I medici sono anch’essi condizionati da pareri personali e culturali, anche se ovviamente esprimono le proprie valutazioni principalmente da una prospettiva scientifica, facendo riferimento ai dati di letteratura. La gestione del rischio comporta per questo frequentemente incomprensioni e fraintendimenti, della cui possibilità è necessario essere consapevoli.

Capacità intellettuali del paziente, informazioni di qualità adeguata, oneste ed equilibrate, non sono tanto dei presupposti finalizzati a una informazione intesa come “autorizzazione” alla decisione finale, quanto elementi che entrano in gioco durante tutto il tempo in cui medico e paziente giungono a costruire assieme il senso del processo comunicativo. Alla base della comunicazione del rischio è infatti il rapporto di fiducia tra medico e paziente, basato su una autorevolezza in grado di resistere alle multiple e conflittuali fonti di informazione dei pazienti.

Viene spesso affermato che un’informazione corretta e completa è poco compatibile con i tempi abituali della consultazione. In realtà l’informazione non va necessariamente data nel corso di un’unica consultazione, il rischio infatti non è un’urgenza e nemmeno un “corpo estraneo” rispetto alla relazione col paziente e quindi è possibile e preferibile comunicarlo nel corso dell’intero processo assistenziale.

Informare senza colpevolizzare

L’informazione può rendere consapevoli gli individui ma frequentemente non cambia i comportamenti. Un’eccessiva insistenza da parte del medico può addirittura portare, oltre che a una sovrainformazione neopaternalistica, alla cosiddetta reattanza psicologica, stato motivazionale che insorge quando un individuo percepisce che qualche sua libertà di comportamento viene ridotta o eliminata. Di fronte alla proibizione, l’individuo reagisce infatti cercando di preservare o ripristinare la libertà minacciata, indipendentemente dal fatto che il comportamento messo in atto sia per lui proficuo o, al contrario, come nel caso di uno stile di vita inadeguato, svantaggioso.

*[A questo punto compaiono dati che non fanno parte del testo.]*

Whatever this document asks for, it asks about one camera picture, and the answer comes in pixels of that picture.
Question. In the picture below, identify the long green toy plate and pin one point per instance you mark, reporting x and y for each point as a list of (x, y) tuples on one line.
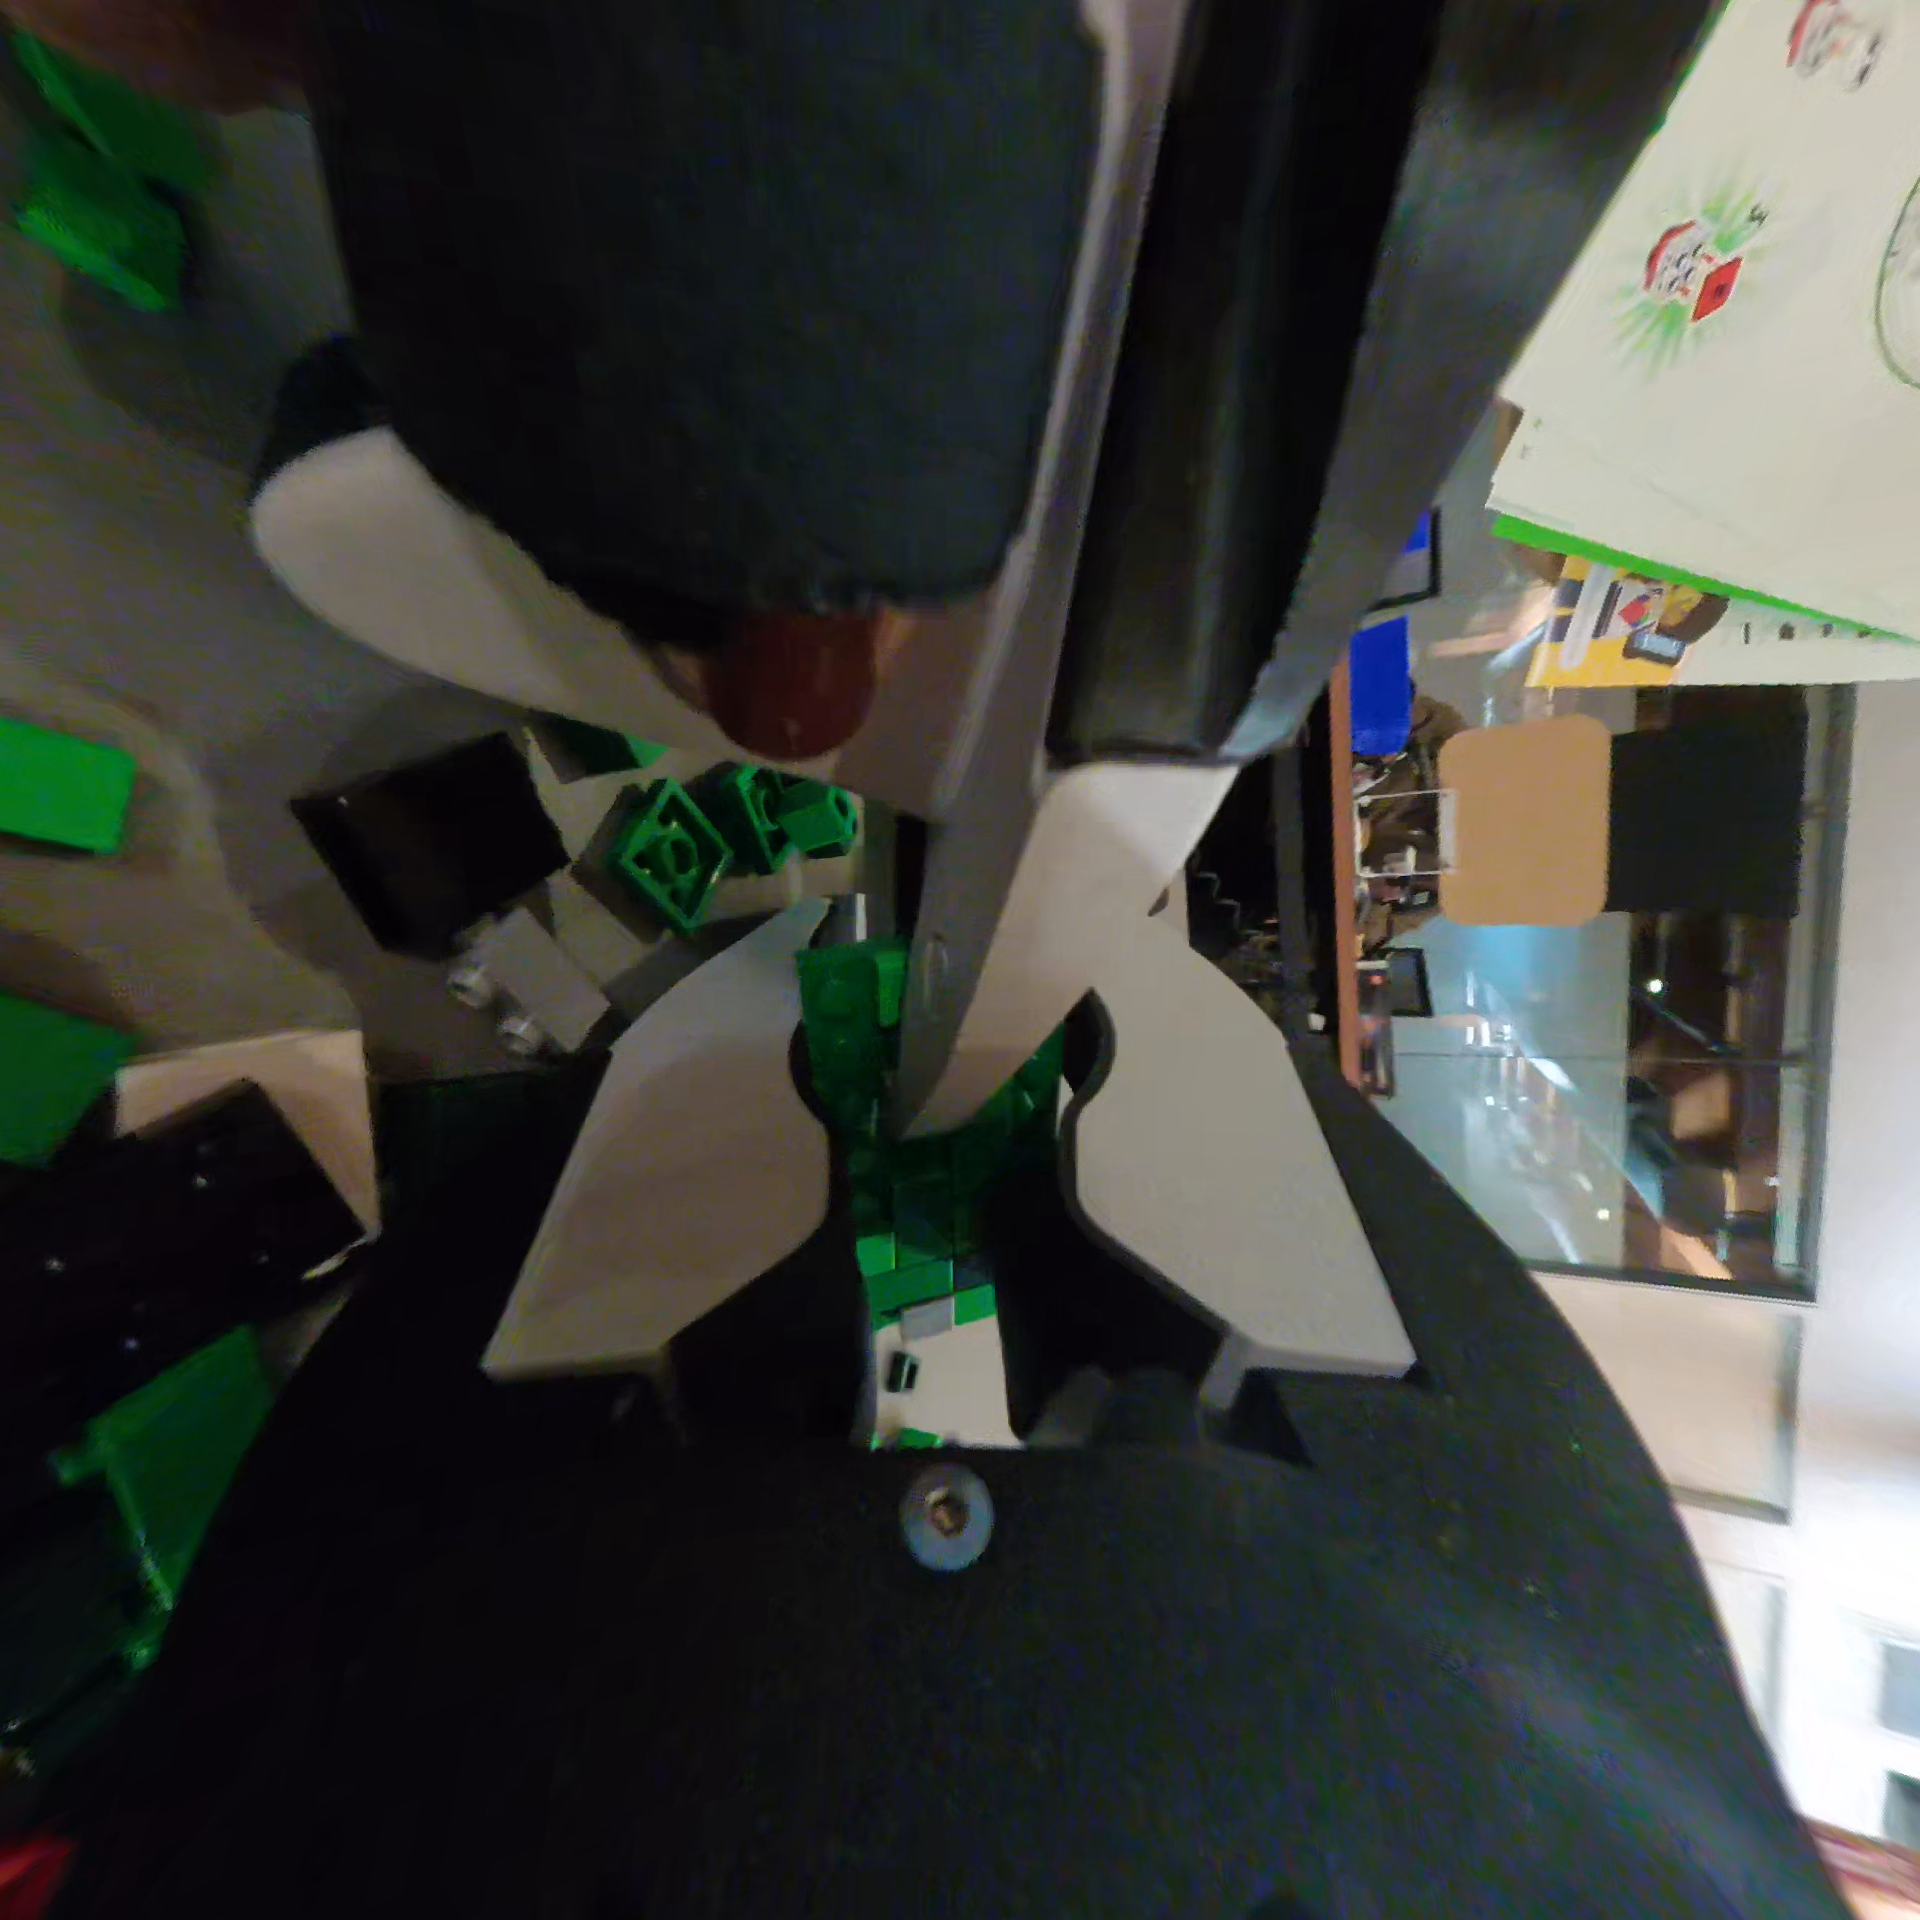
[(61, 788)]

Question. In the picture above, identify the white toy brick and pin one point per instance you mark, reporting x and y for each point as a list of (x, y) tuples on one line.
[(240, 1080)]

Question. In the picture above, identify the yellow printed box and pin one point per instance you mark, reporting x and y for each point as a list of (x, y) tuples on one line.
[(1620, 633)]

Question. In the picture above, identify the glass partition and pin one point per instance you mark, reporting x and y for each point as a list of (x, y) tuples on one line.
[(1547, 1080)]

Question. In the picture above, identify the white instruction booklet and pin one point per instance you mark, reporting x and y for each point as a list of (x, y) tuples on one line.
[(1727, 419)]

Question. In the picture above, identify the grey studded toy brick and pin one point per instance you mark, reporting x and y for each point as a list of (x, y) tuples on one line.
[(548, 975)]

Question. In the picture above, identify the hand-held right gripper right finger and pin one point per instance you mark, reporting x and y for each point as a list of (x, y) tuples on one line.
[(1215, 1200)]

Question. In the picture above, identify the white cabinet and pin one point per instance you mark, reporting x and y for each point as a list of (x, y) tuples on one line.
[(1727, 1397)]

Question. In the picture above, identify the wooden table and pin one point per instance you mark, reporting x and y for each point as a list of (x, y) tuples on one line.
[(1343, 841)]

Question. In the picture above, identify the long black toy plate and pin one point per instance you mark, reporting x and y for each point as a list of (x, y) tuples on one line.
[(153, 1261)]

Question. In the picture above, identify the black sloped toy brick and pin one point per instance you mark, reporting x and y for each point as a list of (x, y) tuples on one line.
[(429, 841)]

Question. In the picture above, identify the red round toy brick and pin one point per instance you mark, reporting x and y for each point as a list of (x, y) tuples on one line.
[(31, 1882)]

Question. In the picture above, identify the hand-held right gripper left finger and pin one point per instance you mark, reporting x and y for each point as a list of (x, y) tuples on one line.
[(673, 1200)]

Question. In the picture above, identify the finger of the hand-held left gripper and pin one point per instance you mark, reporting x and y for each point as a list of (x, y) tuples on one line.
[(961, 975), (1117, 857)]

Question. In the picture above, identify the person's left hand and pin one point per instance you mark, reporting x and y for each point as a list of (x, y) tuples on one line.
[(789, 683)]

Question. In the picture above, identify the blue storage bin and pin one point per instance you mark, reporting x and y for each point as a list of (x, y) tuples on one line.
[(1378, 683), (1420, 557)]

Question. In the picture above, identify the pile of green toy bricks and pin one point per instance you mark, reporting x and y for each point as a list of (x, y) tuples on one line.
[(668, 857)]

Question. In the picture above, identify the green checkered brick assembly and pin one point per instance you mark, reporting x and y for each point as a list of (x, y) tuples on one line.
[(931, 1200)]

Secondo Platone: “Quando un uomo è ammalato o segue un regime di vita non salutare, bisogna, per prima cosa, consigliargli di cambiare vita; poi, se egli è disposto ad obbedire, gli si daranno altri consigli; se non è disposto, uno che sia veramente un uomo e un medico, cesserà, a mio giudizio, di consigliarlo, mentre chi facesse il contrario lo considererei un vile e un ignorante”.

In realtà, quando il paziente non è disposto a seguire le indicazioni del medico, si deve evitare lo svilupparsi di sensi di colpa, il cosiddetto biasimo della vittima, per cui la malattia colpisce chi non si impegna a conoscerla, chi non ricorre alla sterminata offerta di screening, check-up e diagnosi precoci, o chi se l’è andata a cercare con il proprio stile di vita rivolto al piacere. Non bisogna infatti dimenticare che ad esempio, come afferma L. Aimetti "colesterolo significa anche formaggio… uova, e quando dico uova sento il profumo della frittata di cipolle che si spande per la cucina”.

Comunicare significa entrare in relazione con il mondo del paziente, accettare anche il suo punto di vista, di cittadino con diritti costituzionalmente riconosciuti. Quando il paziente non accetta i consigli, il compito del medico è di riuscire a far includere nella valutazione del paziente elementi di razionalità scientifica, portandolo eventualmente a “dare un senso” al suo dissenso, e quindi ad assumersi responsabilità. Solo in questo caso il curante può interrompere il suo tentativo di rispettosa persuasione e accettare le possibili conseguenze di una scelta autonoma, sia quelle favorevoli, come il ridotto impatto emotivo o il raggiungimento di una maggiore capacità di scelta, sia quelle sfavorevoli, ad esempio la ridotta adesione all’invito a sottoporsi ad esami o a modificare uno stile di vita non salutare.

In collaborazione con Valentina Collecchia, studentessa in Scienze della Comunicazione.